## Requirement
Your reply should be only the number of lines in the material below that include the word "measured".

*** Opening of Information supplied ***

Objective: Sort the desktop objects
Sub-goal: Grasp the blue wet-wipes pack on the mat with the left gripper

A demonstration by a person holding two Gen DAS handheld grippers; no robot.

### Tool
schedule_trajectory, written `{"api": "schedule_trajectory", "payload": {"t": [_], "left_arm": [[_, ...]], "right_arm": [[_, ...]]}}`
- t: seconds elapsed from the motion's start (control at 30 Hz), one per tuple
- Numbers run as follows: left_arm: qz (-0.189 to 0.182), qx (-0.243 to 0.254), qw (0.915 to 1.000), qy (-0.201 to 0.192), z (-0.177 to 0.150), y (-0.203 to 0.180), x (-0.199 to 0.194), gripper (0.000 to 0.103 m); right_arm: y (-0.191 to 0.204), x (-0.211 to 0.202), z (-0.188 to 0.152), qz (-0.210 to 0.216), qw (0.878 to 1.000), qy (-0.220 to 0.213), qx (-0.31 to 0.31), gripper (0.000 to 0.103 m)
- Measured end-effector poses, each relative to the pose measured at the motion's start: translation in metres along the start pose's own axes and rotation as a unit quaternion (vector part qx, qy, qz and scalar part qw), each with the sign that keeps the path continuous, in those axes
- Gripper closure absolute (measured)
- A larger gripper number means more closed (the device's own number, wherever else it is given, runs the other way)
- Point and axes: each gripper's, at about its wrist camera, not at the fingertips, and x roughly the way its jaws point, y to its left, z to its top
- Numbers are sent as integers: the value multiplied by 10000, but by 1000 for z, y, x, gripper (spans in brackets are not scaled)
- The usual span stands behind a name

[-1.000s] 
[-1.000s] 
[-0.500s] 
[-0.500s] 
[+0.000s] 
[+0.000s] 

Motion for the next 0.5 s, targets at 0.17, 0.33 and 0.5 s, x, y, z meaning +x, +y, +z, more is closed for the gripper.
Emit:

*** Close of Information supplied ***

## Finished exercise
2